I'd like every line in the following listing that holds "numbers" copied.

☆ ☆ ☆ ☆

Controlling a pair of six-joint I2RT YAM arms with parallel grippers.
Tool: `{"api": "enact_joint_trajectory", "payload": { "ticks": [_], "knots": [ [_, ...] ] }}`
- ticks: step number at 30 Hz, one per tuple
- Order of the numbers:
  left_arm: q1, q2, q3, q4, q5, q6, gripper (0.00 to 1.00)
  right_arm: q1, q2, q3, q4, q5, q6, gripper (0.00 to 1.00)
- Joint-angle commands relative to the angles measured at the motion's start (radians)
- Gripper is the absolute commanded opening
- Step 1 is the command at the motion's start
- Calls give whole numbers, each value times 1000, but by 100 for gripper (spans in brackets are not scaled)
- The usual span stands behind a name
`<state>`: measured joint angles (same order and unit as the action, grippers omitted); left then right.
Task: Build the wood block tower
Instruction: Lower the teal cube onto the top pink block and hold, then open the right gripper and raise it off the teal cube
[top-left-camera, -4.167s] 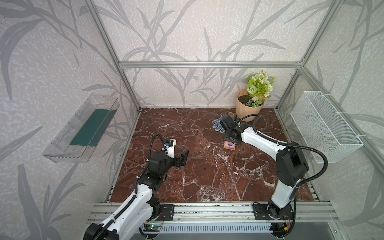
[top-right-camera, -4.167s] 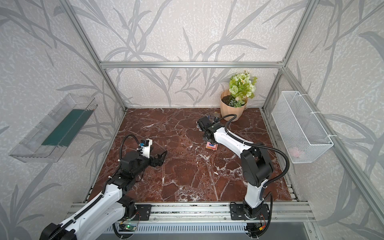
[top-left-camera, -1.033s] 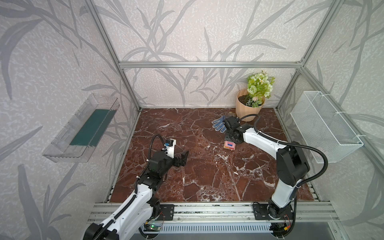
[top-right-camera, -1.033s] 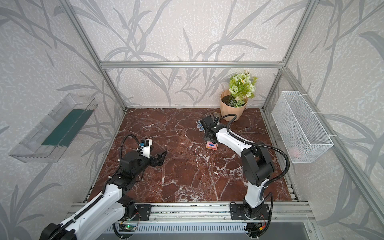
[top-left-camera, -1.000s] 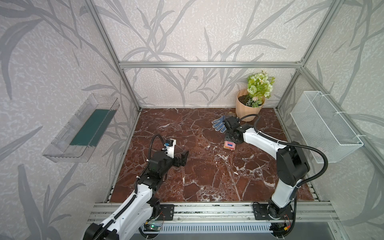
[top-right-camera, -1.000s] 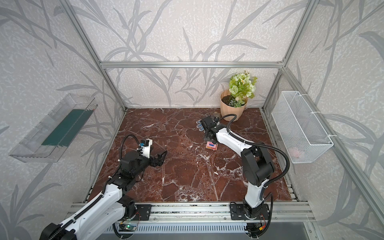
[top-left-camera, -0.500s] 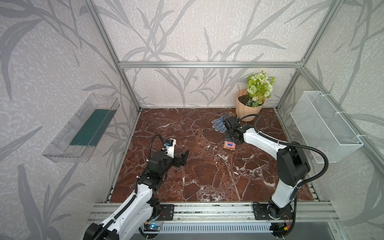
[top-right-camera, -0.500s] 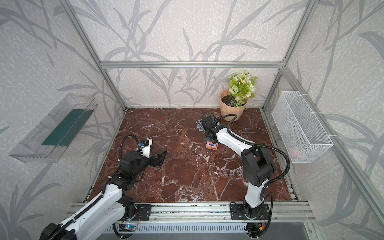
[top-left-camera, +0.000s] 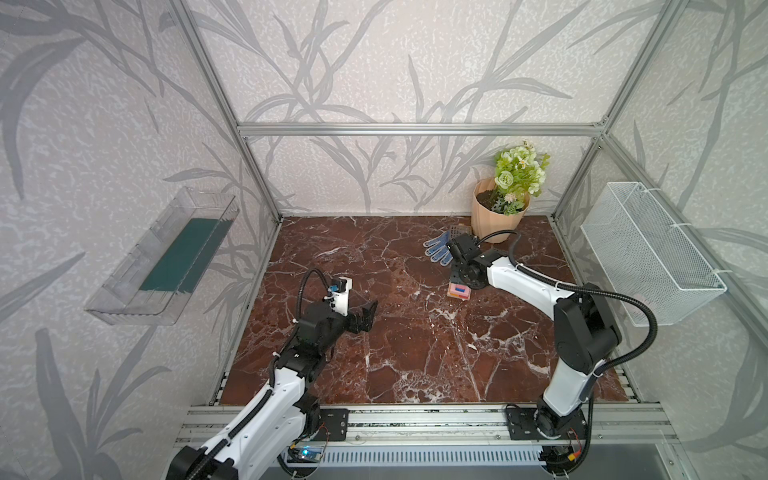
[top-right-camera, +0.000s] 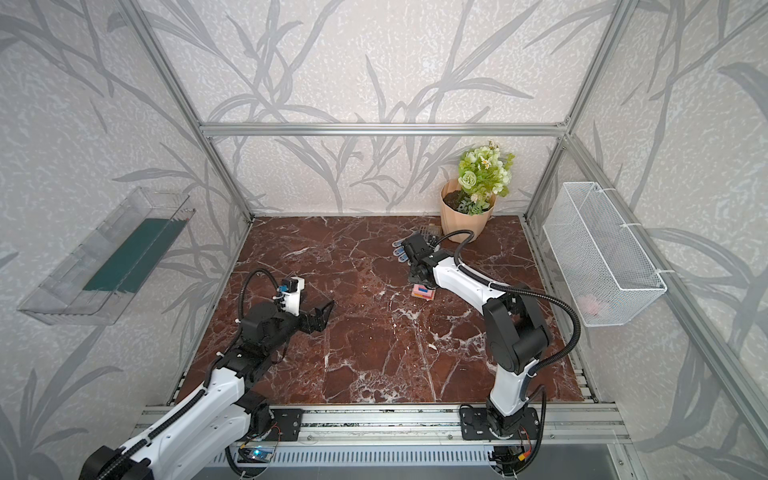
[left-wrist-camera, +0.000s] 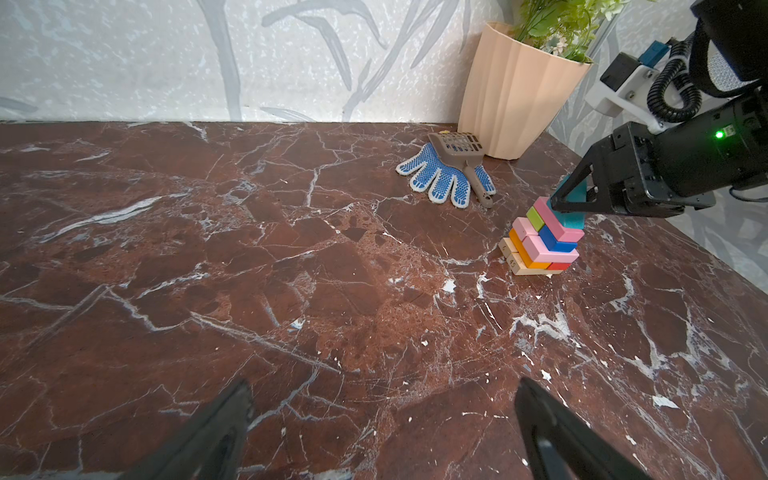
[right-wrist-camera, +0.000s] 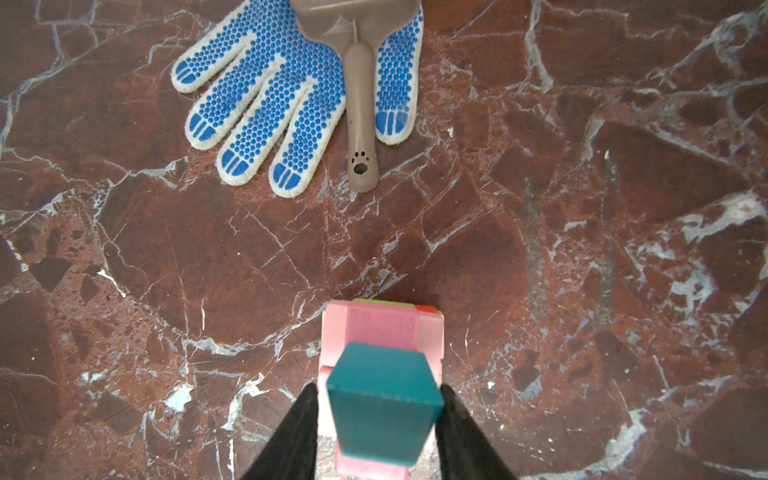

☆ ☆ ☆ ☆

**RESPONSE AREA:**
- Order of the numbers:
- Calls give whole numbers, each value times 1000, but by 100 for gripper (spans in brackets are not scaled)

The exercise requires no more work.